Work request
Every line of the material below needs to be written out exactly, please.
━━━━━ Dataset excerpt
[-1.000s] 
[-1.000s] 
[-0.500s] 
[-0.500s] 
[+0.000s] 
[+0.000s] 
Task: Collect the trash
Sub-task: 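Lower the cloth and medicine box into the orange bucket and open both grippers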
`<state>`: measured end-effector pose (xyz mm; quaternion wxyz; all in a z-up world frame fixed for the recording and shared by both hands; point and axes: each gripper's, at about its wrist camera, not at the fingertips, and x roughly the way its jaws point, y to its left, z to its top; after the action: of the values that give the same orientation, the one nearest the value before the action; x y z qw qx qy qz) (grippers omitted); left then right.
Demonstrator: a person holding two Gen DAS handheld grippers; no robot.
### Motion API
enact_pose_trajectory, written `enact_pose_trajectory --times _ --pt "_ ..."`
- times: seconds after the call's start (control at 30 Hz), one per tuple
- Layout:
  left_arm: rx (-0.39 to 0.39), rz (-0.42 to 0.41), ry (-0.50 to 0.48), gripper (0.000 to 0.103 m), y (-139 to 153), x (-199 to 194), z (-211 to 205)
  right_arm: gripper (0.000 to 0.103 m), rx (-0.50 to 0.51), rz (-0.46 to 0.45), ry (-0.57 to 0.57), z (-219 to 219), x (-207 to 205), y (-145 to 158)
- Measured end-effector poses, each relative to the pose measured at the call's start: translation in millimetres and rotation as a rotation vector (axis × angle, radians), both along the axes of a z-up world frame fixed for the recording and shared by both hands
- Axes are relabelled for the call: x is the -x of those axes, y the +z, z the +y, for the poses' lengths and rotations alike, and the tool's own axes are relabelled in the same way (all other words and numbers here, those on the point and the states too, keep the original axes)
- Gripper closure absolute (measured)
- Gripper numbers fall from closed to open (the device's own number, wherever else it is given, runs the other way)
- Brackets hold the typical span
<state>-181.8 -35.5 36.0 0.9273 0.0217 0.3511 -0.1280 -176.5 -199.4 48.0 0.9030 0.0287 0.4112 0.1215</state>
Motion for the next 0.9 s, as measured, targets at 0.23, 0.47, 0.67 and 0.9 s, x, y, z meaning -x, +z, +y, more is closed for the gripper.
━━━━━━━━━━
Response area
[-1.000s] 
[-1.000s] 
[-0.500s] 
[-0.500s] 
[+0.000s] 
[+0.000s] 
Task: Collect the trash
Sub-task: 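Lower the cloth and medicine box into the orange bucket and open both grippers
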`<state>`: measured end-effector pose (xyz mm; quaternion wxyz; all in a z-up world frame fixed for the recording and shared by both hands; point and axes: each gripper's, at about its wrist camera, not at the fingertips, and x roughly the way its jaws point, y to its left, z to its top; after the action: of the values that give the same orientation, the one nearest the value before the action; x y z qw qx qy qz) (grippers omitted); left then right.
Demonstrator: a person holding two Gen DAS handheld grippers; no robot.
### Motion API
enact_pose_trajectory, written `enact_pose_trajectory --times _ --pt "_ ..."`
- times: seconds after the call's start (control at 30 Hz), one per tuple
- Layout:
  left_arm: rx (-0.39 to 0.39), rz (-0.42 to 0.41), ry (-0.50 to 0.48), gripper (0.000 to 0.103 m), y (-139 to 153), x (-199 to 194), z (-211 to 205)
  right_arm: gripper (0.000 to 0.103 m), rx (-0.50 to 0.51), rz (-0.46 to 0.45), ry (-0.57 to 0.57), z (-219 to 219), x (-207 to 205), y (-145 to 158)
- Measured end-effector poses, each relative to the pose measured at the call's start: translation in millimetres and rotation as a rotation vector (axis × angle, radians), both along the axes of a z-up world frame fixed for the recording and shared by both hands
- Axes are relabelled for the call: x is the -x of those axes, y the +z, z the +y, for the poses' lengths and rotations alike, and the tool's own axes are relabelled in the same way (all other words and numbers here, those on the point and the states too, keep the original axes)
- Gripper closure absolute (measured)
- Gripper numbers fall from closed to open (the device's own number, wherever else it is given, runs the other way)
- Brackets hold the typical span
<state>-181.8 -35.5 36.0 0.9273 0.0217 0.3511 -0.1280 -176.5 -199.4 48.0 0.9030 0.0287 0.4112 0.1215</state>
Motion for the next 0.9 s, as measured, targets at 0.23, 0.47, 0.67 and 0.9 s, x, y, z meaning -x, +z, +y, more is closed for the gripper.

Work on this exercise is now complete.